We discussed the hypothetical random experiment of flipping a coin 100 times. One difficulty that came out of this random experiment was not being able to keep track of the entire list of outcomes that form the sample space. As we've seen before, we need to know the size of the sample space if we want to calculate the probabilities of events that take place within it. To know the size of a sample space, we need to count the number of outcomes, but this won't always be simple. In situations like this, we'll need more tools to do the counting. 

We begin with considering a composite experiment **A1A2** composed of two individual experiments

* **A1**: flipping a fair coin
* **A2**: throwing a six-sided dice

We can illustrate the outcomes using a **tree diagram**:

![image.png](attachment:image.png)

This small example gives us some insight into how we can calculate the sample space sizes of composite random experiments.

$$Total  number   of   outcomes =a×b$$

The formula above is known as the **rule of product** (or the multiplication principle). Note that this is different than the multiplication rule we learned. The rule of product will help us figure out the size of sample spaces, while the multiplication rule helps us calculate probabilities of composite random events.

**Task**

Consider the composite experiment **E1E2**, where **E1**is rolling a fair six-sided dice once, and **E2** is rolling the same dice again. One of the outcomes of **E1E2** could be (1, 6), which means we get a 1 for the first roll and a 6 for the second one.

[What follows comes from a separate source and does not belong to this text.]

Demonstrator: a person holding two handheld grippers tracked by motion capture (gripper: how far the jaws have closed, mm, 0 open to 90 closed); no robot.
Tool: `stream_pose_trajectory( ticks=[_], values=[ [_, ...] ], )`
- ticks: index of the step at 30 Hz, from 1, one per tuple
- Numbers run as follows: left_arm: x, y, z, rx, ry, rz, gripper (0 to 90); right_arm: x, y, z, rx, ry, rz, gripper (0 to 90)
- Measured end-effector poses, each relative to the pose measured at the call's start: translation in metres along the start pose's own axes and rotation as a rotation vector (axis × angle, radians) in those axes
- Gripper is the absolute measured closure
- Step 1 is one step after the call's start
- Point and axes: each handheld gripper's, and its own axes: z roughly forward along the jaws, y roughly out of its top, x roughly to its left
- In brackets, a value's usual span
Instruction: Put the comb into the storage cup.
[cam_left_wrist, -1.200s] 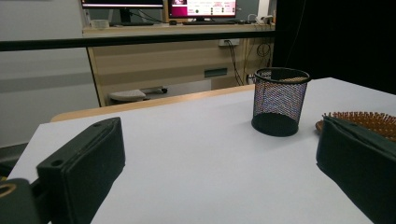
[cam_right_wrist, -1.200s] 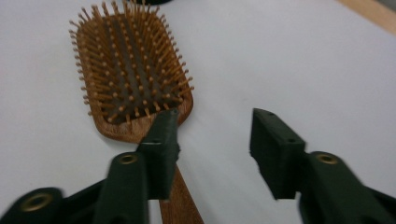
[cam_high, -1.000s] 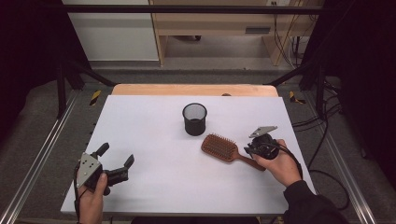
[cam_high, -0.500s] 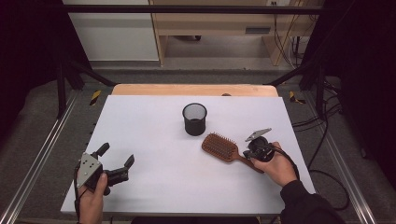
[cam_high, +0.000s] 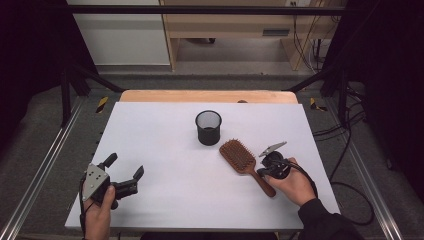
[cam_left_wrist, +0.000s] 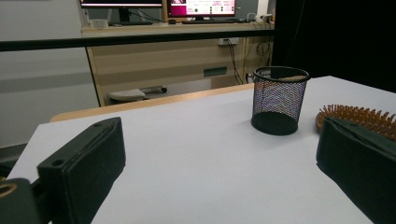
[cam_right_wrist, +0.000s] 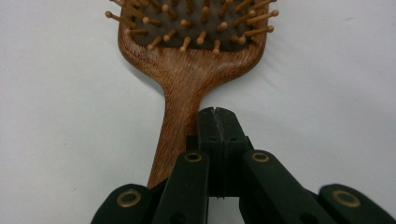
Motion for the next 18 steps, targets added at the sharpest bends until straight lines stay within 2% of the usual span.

* Use the rule of product to calculate the total number of outcomes. 
* Calculate the probability of getting a (6,6).
* Calculate the probability of not getting a (5,5).

**Answer**

`n_outcomes <- 6 * 6
p_six_six <- 1 / n_outcomes
p_five_five <- 1 / n_outcomes
p_not_five_five <- 1 - p_five_five`

One great aspect of the **rule of product** is that we can easily extend it to composite experiments with any number of component experiments.

We roll a fair six-sided dice three times, and then randomly draw a card from a standard 52-card deck. One of the outcomes could be (6, 6, 6, ace of diamonds), which means getting three 6's in a row when we roll the dice, followed by drawing an ace of diamonds from the deck.

* Use the extended rule of product to calculate the total number of outcomes.
* Calculate the probability of getting (6, 6, 6, ace of diamonds) — three sixes in a row followed by an ace of diamonds. 
* Calculate the probability of getting anything but (6, 6, 6, ace of diamonds). 

**Answer**

`total_outcomes <- 6 * 6 * 6 * 52
p_666_ace_diamonds <- 1 / total_outcomes
p_no_666_ace_diamonds <- 1 - p_666_ace_diamonds`

We'll use a security example to show where the **rule of product** has an application. Let's say that a potential thief is going to attempt to login into my account by blindly entering random strings of letters. To simplify the example, let's say that a password must be exactly 9 characters long, with 8 lowercase letters followed by a single digit. When we say that the thief is entering random strings, this means that any of the letters are equally likely to be picked as the next letter (aka simple random sampling).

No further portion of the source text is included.